Work item:
Restate all the lines below word for word, but omit the pictures.

Given data:
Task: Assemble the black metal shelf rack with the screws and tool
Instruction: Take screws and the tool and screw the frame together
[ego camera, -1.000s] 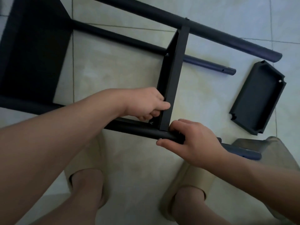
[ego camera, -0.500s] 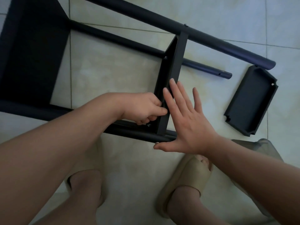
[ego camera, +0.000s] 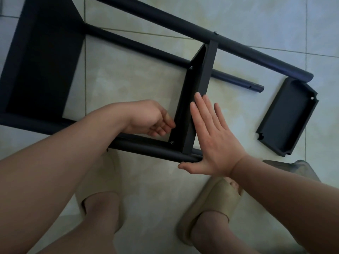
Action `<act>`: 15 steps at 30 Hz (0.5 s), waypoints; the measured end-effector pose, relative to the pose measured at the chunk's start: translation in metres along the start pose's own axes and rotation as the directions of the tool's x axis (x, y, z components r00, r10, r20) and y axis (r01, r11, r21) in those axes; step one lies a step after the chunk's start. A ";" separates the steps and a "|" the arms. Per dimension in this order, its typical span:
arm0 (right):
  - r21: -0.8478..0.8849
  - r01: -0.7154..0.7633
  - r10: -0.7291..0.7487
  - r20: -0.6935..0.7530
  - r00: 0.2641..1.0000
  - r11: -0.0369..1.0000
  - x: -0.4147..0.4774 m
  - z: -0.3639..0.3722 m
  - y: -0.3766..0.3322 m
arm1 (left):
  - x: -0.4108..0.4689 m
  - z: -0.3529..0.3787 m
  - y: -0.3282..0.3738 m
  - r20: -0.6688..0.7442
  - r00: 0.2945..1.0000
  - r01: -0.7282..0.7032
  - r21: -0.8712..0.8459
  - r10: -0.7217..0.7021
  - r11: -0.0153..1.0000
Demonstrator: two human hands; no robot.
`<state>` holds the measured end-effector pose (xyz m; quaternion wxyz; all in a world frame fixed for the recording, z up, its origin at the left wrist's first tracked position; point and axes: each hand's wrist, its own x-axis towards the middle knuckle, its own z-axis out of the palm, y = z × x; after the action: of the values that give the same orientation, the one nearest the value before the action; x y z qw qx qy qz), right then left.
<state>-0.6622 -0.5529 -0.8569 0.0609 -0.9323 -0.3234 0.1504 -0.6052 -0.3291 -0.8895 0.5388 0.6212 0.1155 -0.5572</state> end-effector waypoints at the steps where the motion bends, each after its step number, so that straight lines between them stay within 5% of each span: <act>1: 0.000 0.002 -0.002 -0.007 1.000 1.000 0.000 0.001 0.000 | 0.000 0.001 -0.002 0.043 0.999 -0.001 -0.025 0.002 1.000; 6: 0.016 0.009 -0.008 -0.030 1.000 1.000 -0.001 0.003 0.001 | -0.004 -0.005 -0.008 0.193 0.980 -0.015 -0.183 0.051 0.983; 15: 0.027 0.008 -0.007 -0.037 0.999 1.000 -0.001 0.002 0.002 | -0.002 -0.003 -0.007 0.115 0.989 -0.071 -0.159 0.090 0.985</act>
<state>-0.6621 -0.5551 -0.8589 0.0803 -0.9328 -0.3235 0.1373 -0.6094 -0.3228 -0.8919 0.6133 0.5466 0.1001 -0.5613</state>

Task answer:
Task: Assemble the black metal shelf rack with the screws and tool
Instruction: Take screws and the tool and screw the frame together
[ego camera, -1.000s] 
[ego camera, -0.500s] 
[ego camera, +0.000s] 
Action `<act>`: 15 steps at 30 Hz (0.5 s), waypoints; the measured end-effector pose, relative to the pose measured at the chunk's start: translation in metres along the start pose's own axes and rotation as the directions of the tool's x axis (x, y, z components r00, r10, r20) and y axis (r01, r11, r21) in those axes; step one lies a step after the chunk's start. A ";" separates the steps and a "|" the arms. Per dimension in this order, its typical span:
arm0 (right):
  - r21: -0.8478..0.8849
  - r01: -0.7154..0.7633
  - r10: -0.7291..0.7487
  - r20: -0.6935..0.7530
  - r00: 0.2641..1.0000
  - r11: -0.0369..1.0000
  - x: -0.4147..0.4774 m
  - z: -0.3639..0.3722 m
  - y: -0.3766..0.3322 m
arm1 (left):
  - x: -0.4108..0.4689 m
  - z: -0.3529..0.3787 m
  - y: -0.3282..0.3738 m
  - r20: -0.6688..0.7442
  - r00: 0.2945..1.0000
  - r01: -0.7282..0.7032
  - r21: -0.8712..0.8459
  - r10: -0.7217..0.7021
  - r11: -0.0153..1.0000
Demonstrator: two human hands; no robot.
`<state>` holds the measured end-effector pose (xyz m; quaternion wxyz; all in a world frame fixed for the recording, z up, its origin at the left wrist's first tracked position; point and axes: each hand's wrist, its own x-axis towards the middle knuckle, its own z-axis out of the palm, y = z × x; after the action: of the values that give the same orientation, the one nearest the value before the action; x y z qw qx qy qz), right then left.
<state>-0.6622 -0.5529 -0.8569 0.0609 -0.9323 -0.3234 0.1504 -0.6052 -0.3291 -0.8895 0.5388 0.6212 0.1155 -0.5572</state> end-effector waypoints at the steps where the motion bends, each after its step number, so that straight lines between them stay within 5% of each span: <act>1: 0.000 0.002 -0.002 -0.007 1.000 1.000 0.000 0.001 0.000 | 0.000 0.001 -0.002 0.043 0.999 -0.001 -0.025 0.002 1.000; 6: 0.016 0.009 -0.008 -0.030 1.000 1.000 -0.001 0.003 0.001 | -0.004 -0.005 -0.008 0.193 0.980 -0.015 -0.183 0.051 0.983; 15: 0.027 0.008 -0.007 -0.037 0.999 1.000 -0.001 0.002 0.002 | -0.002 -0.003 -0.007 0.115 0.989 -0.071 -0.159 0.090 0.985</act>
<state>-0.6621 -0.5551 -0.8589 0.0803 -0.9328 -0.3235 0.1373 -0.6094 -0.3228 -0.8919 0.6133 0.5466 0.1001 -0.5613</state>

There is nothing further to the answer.